### EXERCISE GOAL
Transcribe the records below word for word, leaving every picture out.

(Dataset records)
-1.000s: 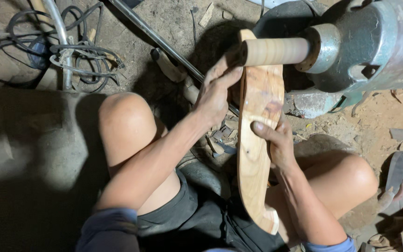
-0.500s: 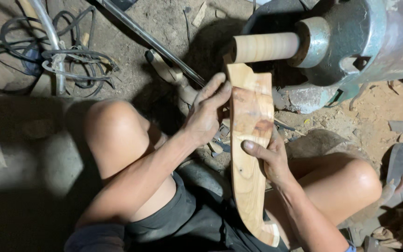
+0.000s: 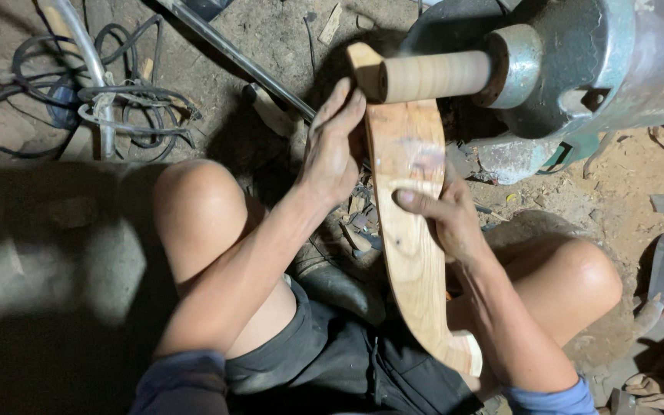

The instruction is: The person smooths a curved wooden piece by hand against a rotating sanding drum. They repeatedly reposition and flip the piece to sand different edges and surfaces.

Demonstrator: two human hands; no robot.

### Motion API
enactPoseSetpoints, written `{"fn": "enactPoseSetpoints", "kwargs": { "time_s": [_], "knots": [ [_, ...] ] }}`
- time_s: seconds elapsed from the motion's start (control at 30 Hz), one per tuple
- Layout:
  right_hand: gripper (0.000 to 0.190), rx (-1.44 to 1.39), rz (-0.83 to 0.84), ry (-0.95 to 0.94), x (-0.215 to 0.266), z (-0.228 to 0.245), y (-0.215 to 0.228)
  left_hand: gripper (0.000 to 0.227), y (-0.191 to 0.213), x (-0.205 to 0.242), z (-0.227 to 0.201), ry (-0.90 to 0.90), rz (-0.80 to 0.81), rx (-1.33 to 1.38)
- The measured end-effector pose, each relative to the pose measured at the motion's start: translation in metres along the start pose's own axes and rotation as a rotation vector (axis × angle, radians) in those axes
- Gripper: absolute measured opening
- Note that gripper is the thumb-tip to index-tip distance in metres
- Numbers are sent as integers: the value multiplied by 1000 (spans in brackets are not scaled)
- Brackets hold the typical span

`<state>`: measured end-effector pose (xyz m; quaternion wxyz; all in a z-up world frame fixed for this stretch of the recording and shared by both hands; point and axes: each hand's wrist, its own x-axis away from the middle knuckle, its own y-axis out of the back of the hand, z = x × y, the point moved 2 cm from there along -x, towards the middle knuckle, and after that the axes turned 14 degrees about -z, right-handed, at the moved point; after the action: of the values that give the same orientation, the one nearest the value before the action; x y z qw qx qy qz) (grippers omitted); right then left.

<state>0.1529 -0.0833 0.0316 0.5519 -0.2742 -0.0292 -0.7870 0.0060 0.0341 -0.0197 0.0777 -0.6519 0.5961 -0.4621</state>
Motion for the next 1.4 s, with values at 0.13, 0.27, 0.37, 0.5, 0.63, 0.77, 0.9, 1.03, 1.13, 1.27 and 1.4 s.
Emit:
{"fn": "enactPoseSetpoints", "kwargs": {
  "time_s": [0.13,0.27,0.37,0.5,0.63,0.77,0.9,1.03,1.13,1.27,1.4],
  "knots": [
    [60,-5,16,30,10,-6,2,68,6,15,2,77,8,42],
    [59,18,27,34,0,-5,4,56,5,9,-2,29,-55,-97],
    [60,29,27,45,-2,1,-2,48,-5,11,-12,-47,104,39],
    [54,-44,86,33,12,-2,-6,50,1,24,-12,42,83,33],
    [56,80,7,-14,-1,1,-1,57,3,8,-9,20,-17,31],
    [59,34,58,11,-2,15,-10,65,3,5,-9,3,-27,36],
    [57,38,66,0,12,14,-17,67,15,9,0,41,-49,32],
    [64,158,-3,18,4,12,-13,57,8,1,-4,-17,-57,17],
    [65,156,21,27,-6,17,-16,44,-5,8,-20,16,56,55],
    [80,463,-15,154,29,-6,1,34,21,47,-10,148,135,24],
    [62,622,1,284,42,-20,-5,31,26,56,-10,165,23,-20]
  ]
}}
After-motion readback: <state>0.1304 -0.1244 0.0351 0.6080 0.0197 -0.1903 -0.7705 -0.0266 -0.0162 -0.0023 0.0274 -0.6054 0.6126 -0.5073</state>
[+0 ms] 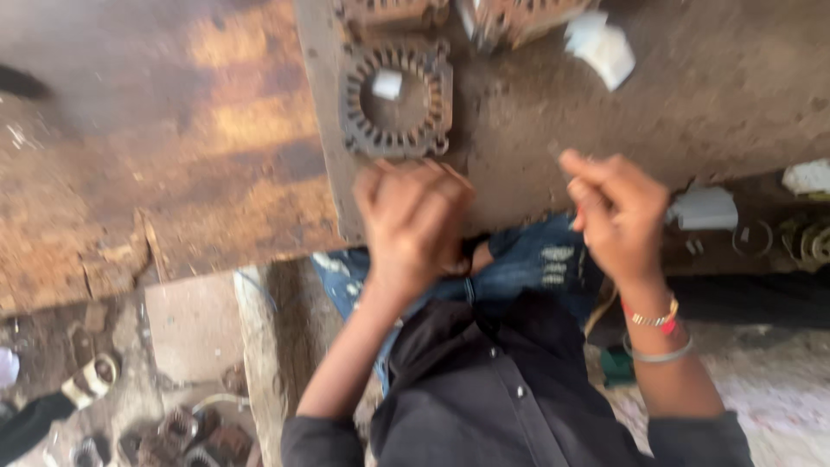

### OUTPUT FOR THIS EXERCISE
-1.000s: 
-0.500s: 
+0.000s: 

The instruction is: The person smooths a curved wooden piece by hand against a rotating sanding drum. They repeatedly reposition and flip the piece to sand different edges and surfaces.

Demonstrator: two human hands; no robot.

### Motion API
enactPoseSetpoints, written `{"fn": "enactPoseSetpoints", "kwargs": { "time_s": [_], "knots": [ [_, ...] ] }}`
- time_s: seconds elapsed from the motion's start (control at 30 Hz), one per tuple
- Layout:
  right_hand: gripper (0.000 to 0.190), rx (-1.44 to 1.39), rz (-0.83 to 0.84), ry (-0.95 to 0.94), x (-0.215 to 0.266), z (-0.228 to 0.245), y (-0.215 to 0.228)
  left_hand: gripper (0.000 to 0.227), y (-0.191 to 0.213), x (-0.205 to 0.242), z (-0.227 to 0.201), ry (-0.90 to 0.90), rz (-0.80 to 0.81), rx (-1.33 to 1.38)
- The measured end-effector pose, each relative to the pose measured at the motion's start: translation in metres along the start pose's own axes and rotation as a rotation vector (axis × angle, radians) in those axes
- Gripper: absolute measured opening
- Note that gripper is the thumb-tip to index-tip distance in metres
- Numbers are sent as integers: the value multiplied by 1000 (spans in brackets are not scaled)
- Brackets hold the typical span

`<state>`: measured end-effector pose (xyz m; quaternion wxyz; all in a z-up world frame fixed for this stretch of the recording and shared by both hands; point and axes: each hand's wrist, its own x-axis away from the middle knuckle, its own y-axis out of the back of the hand, z = x × y, the point moved 2 cm from there along -x, towards the middle knuckle, and after that the axes turned 14 degrees about -z, right-handed, at the moved point; after the action: of the values that give the same orientation, the one nearest the value before the action; x y z qw qx qy qz) (grippers omitted); right then left.

<state>0.1529 -0.0833 0.0316 0.5519 -0.2742 -0.0292 -0.7870 0.0060 0.0341 -0.0197 0.0777 -0.6519 0.5961 -0.4621</state>
Motion for the next 1.4 s, with values at 0.13, 0.27, 0.37, 0.5, 0.63, 0.77, 0.9, 1.03, 1.13, 1.27 and 1.4 s.
Emit:
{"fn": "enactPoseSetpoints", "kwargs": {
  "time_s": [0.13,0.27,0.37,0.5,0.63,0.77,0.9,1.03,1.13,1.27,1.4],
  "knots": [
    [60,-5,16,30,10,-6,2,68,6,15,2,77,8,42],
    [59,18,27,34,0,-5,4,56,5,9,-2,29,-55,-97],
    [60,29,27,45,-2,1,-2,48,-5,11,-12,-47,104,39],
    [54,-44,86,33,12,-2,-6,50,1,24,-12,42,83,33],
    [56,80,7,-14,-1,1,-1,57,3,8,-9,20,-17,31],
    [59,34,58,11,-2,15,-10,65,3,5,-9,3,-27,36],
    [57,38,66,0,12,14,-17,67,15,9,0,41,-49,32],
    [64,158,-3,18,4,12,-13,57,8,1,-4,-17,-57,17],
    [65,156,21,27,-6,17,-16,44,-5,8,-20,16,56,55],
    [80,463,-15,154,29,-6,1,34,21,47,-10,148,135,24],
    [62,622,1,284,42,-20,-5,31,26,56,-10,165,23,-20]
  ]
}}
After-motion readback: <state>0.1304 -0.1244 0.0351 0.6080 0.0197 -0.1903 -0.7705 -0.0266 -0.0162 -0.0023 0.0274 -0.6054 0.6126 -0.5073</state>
[+0 ms] 

The required output has now been supplied.